Mount hangs when `cli` called with `asyncio.run_in_executor`
I have been experimenting with ratarmount and mostly working nicely so far, thanks
A problem i have hit and struggling to figure out why is that when i call cli(args) directly from my code mounting works as expected
When i shift the same code to run under asyncio.run_in_executor the mountpoint is created but the program hangs as if its running in the foreground
When i control-C my escape hatch unmounts successfully as expected
Im wondering if there is some tty detection or similar going on in the fuse lib, and whether there is a way to force return/backgrounding
Possibly related #76
sys info:
fuse/stable,now 2.9.9-5 amd64 [installed]
#1 SMP Debian 5.10.113-1 (2022-04-29) GNU/Linux
ratarmount==0.11.3
PYTHON_VERSION = "3.10.2"
there doesnt appear to be any difference in the os.environ in/outside the executor so it doesnt appear to be TTY detection
Care has to be taken because the daemonizing forks into the background and I have to join all threads, e.g., for the parallel bz2 decoder, before that fork and reopen it after it has forked. Aside from that, I'm out of ideas regarding problems when daemonizing :/
i think it may be this https://github.com/libfuse/libfuse/issues/382
altho im somewhat confused as im using a ProcessPoolExecutor which should theoretically banish thread problems - either way i think it has something to do with signal handling
i have tried stepping through/into code with pdb and it hangs on the call to:
err = _libfuse.fuse_main_real(
...
in fusepy/fuse.py
possibly related https://groups.google.com/g/comp.lang.python/c/tkS3VvyLD1M
another ~related discussion https://groups.google.com/g/python-tulip/c/91NCCqV4SFs
this seems to resolve, altho im not clear at all of the implications:
import multiprocessing
multiprocessing.set_start_method('forkserver')
actually i think it didnt work - it instead throws an error about A process in the process pool was terminated abruptly while the future was running or pending.
i can workaround by avoiding using run_in_executor and just calling the tool so not a huge blocker for us, and it speeds things up considerably compared to copying out tarballs everywhere - so, thanks again
would be good to know what is going on, still 8/
i can workaround by avoiding using
run_in_executorand just calling the tool so not a huge blocker for us, and it speeds things up considerably compared to copying out tarballs everywhere - so, thanks againwould be good to know what is going on, still 8/
:) Good to hear that it can be worked around.

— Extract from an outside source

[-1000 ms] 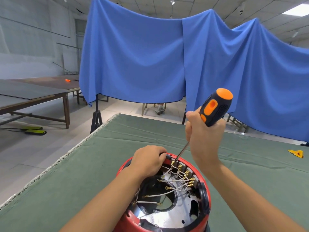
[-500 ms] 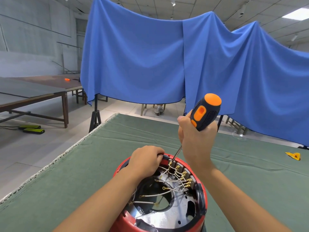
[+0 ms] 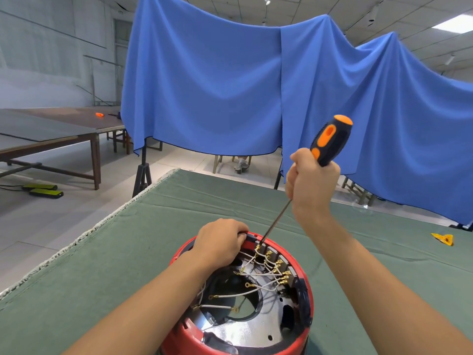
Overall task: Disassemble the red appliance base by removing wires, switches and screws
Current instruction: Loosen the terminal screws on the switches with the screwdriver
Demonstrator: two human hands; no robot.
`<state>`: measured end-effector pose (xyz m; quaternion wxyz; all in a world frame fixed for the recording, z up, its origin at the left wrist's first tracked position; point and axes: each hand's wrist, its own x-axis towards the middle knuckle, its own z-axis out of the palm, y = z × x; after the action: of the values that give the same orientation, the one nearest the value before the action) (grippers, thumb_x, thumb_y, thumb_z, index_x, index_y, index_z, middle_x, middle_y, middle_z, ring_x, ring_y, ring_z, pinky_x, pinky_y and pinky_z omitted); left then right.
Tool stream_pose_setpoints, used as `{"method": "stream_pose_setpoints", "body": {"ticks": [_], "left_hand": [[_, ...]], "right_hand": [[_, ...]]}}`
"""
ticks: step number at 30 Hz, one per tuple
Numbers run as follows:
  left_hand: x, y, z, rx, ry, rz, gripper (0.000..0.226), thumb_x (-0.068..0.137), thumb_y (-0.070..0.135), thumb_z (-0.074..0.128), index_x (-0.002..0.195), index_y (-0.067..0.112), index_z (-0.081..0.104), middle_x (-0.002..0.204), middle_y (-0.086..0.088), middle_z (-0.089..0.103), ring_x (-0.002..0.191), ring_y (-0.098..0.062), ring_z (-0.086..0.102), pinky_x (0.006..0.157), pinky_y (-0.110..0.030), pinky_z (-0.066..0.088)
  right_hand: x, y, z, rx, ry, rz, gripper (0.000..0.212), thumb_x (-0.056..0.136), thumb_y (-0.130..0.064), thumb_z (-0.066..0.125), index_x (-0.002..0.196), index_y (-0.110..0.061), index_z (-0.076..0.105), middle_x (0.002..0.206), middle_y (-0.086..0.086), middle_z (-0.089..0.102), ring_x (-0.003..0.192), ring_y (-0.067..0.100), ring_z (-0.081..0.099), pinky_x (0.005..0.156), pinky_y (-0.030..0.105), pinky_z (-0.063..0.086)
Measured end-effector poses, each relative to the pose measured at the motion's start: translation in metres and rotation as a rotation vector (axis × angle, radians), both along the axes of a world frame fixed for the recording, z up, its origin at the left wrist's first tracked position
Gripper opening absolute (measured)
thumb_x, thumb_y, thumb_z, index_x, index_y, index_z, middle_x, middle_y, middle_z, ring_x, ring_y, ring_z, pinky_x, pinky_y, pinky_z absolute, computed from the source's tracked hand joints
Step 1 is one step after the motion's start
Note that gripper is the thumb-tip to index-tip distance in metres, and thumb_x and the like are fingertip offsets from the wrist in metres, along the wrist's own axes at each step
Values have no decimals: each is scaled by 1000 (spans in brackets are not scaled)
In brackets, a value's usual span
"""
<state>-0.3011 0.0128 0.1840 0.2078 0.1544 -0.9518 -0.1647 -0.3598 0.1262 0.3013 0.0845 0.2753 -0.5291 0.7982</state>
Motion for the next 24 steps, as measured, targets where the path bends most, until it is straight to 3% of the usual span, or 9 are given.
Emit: {"method": "stream_pose_setpoints", "body": {"ticks": [7, 24], "left_hand": [[0, 0, 1, 10, -3, -6, 25, 97, 32, 43, 107, 27, 65, 104, 7, 68, 98, -18, 59, 72, -29, 39], [-1, -7, 3, 12, -64, 39, 26, 95, 41, 47, 116, 40, 63, 118, 11, 66, 112, -19, 56, 86, -32, 43]], "right_hand": [[-30, -3, 4, 4, -179, 9, 35, 78, -5, 52, 57, -19, 28, 41, -5, 25, 33, 12, 21, 38, 17, 21], [-85, 0, -9, -29, -533, -33, 25, 75, -8, 51, 64, -17, 31, 38, -6, 26, 32, 11, 18, 38, 14, 17]]}}
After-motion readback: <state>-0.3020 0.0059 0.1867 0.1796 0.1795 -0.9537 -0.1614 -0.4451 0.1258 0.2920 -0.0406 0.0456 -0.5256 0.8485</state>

Currently, I'm a bit low on time especially as I want to prioritize the custom-written parallel random access gzip backend pragzip but I might take a closer look at it in the future especially as there is still that MacOS issue that you referenced open. Furthermore, I still have on my to-do list to port ratarmount to FUSE3, which would require using something other than fusepy. Maybe that also alleviates or worsens the problem.
Maybe you could also post a minimal example so I can reproduce it easily for testing purposes?

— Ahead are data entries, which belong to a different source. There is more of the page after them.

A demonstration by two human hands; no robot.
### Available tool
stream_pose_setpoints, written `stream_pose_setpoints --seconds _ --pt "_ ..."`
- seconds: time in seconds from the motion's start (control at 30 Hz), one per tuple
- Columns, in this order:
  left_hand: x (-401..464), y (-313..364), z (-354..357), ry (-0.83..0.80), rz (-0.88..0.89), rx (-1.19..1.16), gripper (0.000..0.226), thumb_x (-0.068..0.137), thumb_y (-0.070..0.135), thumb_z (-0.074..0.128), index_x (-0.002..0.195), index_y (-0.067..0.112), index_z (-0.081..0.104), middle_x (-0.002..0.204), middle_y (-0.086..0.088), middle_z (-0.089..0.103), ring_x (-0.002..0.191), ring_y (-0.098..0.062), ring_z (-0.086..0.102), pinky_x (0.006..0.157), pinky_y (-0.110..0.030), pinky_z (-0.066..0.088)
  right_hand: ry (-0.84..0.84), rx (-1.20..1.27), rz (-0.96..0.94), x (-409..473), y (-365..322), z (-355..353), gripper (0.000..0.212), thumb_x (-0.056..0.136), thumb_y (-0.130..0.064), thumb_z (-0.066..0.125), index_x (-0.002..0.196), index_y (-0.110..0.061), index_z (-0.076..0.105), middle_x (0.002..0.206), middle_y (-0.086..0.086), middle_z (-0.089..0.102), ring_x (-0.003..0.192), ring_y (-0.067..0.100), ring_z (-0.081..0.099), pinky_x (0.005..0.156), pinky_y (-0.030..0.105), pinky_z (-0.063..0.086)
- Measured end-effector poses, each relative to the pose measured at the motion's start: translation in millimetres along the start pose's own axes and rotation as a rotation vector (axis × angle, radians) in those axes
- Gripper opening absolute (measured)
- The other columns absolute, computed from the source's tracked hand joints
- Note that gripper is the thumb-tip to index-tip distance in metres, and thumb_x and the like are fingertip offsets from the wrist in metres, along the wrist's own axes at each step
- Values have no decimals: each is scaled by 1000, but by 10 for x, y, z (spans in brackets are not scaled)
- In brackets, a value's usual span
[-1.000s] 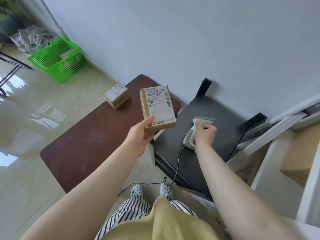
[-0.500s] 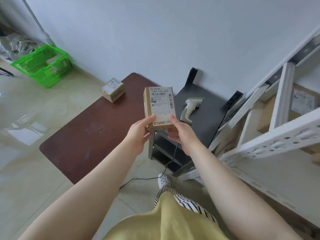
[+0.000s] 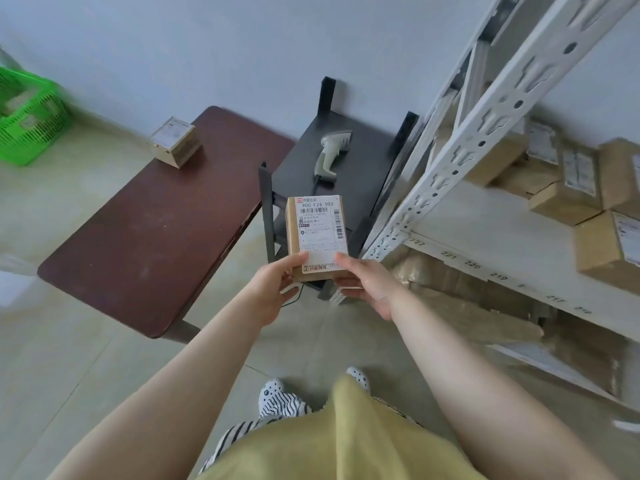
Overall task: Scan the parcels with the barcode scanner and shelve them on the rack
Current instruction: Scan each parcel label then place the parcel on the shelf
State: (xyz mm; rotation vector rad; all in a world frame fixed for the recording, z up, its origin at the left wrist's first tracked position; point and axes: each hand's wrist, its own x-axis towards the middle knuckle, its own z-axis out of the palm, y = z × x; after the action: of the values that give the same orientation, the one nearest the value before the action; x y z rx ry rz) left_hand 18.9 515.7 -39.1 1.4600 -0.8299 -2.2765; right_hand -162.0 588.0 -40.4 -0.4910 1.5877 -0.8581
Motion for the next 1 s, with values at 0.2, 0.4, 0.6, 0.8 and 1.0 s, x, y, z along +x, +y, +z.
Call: stream_pose_setpoints --seconds 0.2,0.4,0.6,0.8,1.0 --pt "-59 -465 508 -56 -97 88 22 91 30 69 108 17 69 96 0 69 92 -12 62 98 -31 46 -35 -18 38 -372 382 -641 47 87 -45 69 118 -9 69 96 3 74 83 15 67 74 26 52" --pt "-69 -1071 1545 -90 -158 125 45 72 35 76 111 15 68 96 -1 69 91 -13 63 86 -30 48 0 -21 57 -833 838 -1714 40 89 -46 66 113 -14 68 100 4 69 86 17 64 75 26 51" --pt "52 -1436 2790 -134 -111 149 26 83 32 73 105 18 67 93 0 68 87 -13 61 94 -32 46 119 90 55 -1188 1081 -2856 25 92 -42 63 98 -18 68 97 5 66 85 18 61 82 30 50" --pt "149 -1558 3650 -123 -84 162 20 89 30 71 100 15 66 91 -3 64 85 -15 60 95 -32 46 205 221 41 -1393 1094 -3567 45 74 -54 71 102 -18 70 94 5 69 87 22 62 77 33 52" --pt "440 -1387 4168 -102 -54 188 23 89 29 73 99 9 66 83 -2 65 75 -15 60 74 -24 48 255 436 71 -1314 946 -3920 31 88 -43 71 102 -16 68 96 8 67 90 24 60 95 40 54"
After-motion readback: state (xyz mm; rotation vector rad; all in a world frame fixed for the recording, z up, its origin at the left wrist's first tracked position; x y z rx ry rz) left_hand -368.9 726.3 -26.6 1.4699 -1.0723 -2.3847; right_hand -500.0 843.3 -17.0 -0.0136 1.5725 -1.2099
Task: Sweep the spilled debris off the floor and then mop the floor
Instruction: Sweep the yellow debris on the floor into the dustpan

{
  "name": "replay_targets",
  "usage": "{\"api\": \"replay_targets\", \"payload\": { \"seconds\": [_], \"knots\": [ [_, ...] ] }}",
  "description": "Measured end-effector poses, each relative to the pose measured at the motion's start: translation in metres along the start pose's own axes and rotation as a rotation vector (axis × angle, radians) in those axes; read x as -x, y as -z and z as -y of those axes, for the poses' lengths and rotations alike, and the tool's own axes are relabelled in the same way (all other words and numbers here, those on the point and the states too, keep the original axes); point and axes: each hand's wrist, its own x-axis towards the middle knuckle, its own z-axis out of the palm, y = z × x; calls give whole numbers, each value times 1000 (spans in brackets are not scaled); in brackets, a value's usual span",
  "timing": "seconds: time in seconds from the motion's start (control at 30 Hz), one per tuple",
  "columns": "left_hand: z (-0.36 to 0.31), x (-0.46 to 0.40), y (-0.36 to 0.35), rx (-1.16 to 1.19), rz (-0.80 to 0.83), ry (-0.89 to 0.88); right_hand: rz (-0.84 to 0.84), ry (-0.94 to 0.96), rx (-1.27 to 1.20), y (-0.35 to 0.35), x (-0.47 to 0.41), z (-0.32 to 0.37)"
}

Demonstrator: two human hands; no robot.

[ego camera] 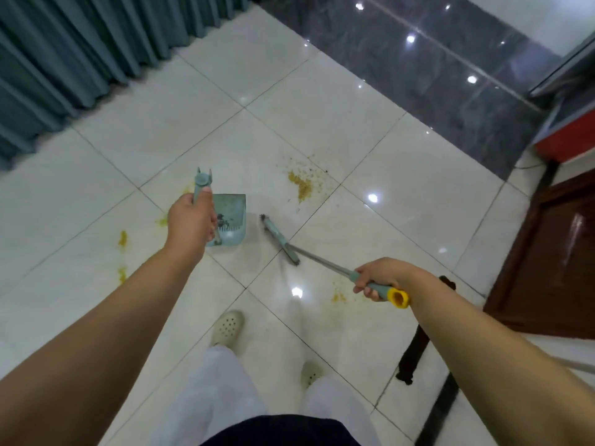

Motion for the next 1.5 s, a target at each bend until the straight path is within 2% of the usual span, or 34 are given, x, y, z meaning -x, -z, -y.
{"api": "replay_targets", "payload": {
  "seconds": [0.2, 0.33, 0.5, 0.7, 0.9, 1.03, 1.17, 1.27, 1.4, 1.5],
  "knots": [
    [-32, -64, 6, -131, 192, -49, -30, -61, -259, -58, 13, -3],
    [-37, -83, -4, -174, 246, -70, -23, -92, -390, -99, 23, -16],
    [-25, -68, -26, -232, 309, -72, -10, -135, -552, -131, 46, -48],
    [-3, -21, -46, -325, 346, -171, -18, -196, -775, -179, 81, -101],
    [37, 37, -39, -374, 449, -253, -154, -269, -798, -251, 117, -185],
    [60, 72, -14, -414, 552, -326, -210, -320, -1036, -304, 143, -239],
    [76, 93, 14, -436, 647, -371, -291, -311, -1153, -357, 174, -265],
    [87, 104, 35, -436, 736, -392, -350, -346, -1410, -395, 195, -273],
    [97, 117, 63, -427, 845, -353, -475, -338, -1676, -441, 200, -289],
    [103, 121, 82, -426, 913, -321, -515, -325, -1770, -467, 196, -302]
  ]
}}
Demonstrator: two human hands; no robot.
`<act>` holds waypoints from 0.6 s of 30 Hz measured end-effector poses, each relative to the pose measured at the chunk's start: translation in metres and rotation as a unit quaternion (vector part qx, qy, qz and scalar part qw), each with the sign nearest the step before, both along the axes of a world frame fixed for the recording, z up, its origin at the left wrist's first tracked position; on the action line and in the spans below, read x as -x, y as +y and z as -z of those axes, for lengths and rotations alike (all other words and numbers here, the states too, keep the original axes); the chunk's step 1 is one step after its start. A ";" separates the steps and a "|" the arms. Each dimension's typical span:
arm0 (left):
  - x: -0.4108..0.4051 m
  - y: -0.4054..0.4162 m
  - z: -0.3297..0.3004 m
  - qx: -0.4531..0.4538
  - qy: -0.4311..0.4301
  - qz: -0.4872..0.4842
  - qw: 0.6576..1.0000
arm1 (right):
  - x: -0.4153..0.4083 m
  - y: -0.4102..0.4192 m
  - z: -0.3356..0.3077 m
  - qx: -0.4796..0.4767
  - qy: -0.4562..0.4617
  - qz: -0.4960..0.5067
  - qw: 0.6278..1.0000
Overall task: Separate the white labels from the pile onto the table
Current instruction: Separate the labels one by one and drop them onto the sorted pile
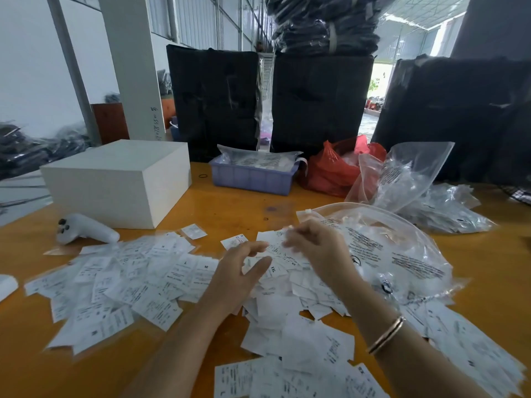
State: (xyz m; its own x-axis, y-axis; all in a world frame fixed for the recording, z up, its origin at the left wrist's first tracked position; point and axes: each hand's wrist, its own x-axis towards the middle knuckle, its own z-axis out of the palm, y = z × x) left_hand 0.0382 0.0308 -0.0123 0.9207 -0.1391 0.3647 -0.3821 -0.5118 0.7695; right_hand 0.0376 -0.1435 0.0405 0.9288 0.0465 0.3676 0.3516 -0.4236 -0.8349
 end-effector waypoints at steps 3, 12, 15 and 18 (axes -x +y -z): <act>0.002 0.000 -0.003 -0.004 -0.017 -0.001 1.000 | 0.003 0.021 0.015 -0.040 0.067 -0.053 0.996; -0.008 0.007 0.003 0.088 -0.016 -0.106 0.990 | -0.007 0.021 0.047 0.112 0.062 0.024 0.991; -0.008 0.006 0.004 0.099 -0.010 -0.109 0.989 | -0.006 0.023 0.055 0.283 -0.010 -0.001 0.959; -0.008 0.006 0.006 0.098 -0.005 -0.108 0.989 | -0.004 0.025 0.058 0.372 -0.044 0.014 0.927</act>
State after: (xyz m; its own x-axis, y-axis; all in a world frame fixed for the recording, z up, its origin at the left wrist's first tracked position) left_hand 0.0465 0.0363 -0.0180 0.9176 0.1350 0.3739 -0.2877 -0.4235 0.8590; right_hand 0.0416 -0.1184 -0.0171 0.9014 0.2933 0.3185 0.3844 -0.8806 -0.2771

Maybe you could also post a minimal example so I can reproduce it easily for testing purposes?
yep, i was thinking similar - ill follow up on this tomorrow
it may even isolate the problem and make it obvious - but im out of tricks atm - i think somehow the forked proc is having its signals managed in a way that doesnt play with fuse but havent managed to debug anything more
possibly related signals http://curiousthing.org/sigttin-sigttou-deep-dive-linux
ive seen a few mentions around mac and linux backgrounding issues <> SIGTTOU
its not clear whether this is the issue or how to resolve, but seems related
working on a minimal repro i realized a few things 8/
firstly it is sys.exiting if successful afaict - when i was thinking my script was successful it was just exiting after mounting the directory
not sure exactly how this is being triggered - i tried both catching SystemExit and adding atexit.register(fun) but neither catch the signal
the only time this doesnt happen is if there is failure, from which im deducing rightly/wrongly that something low-level in FUSE is bypassing the normal python lifecycle
anyhow, exit issues aside - the following code mounts in the background:
import pathlib
import tarfile
import tempfile
import ratarmount
def create_tarball(output):
with tempfile.TemporaryDirectory() as tmp:
pathlib.Path(tmp).joinpath("foo.txt").write_text("BAR")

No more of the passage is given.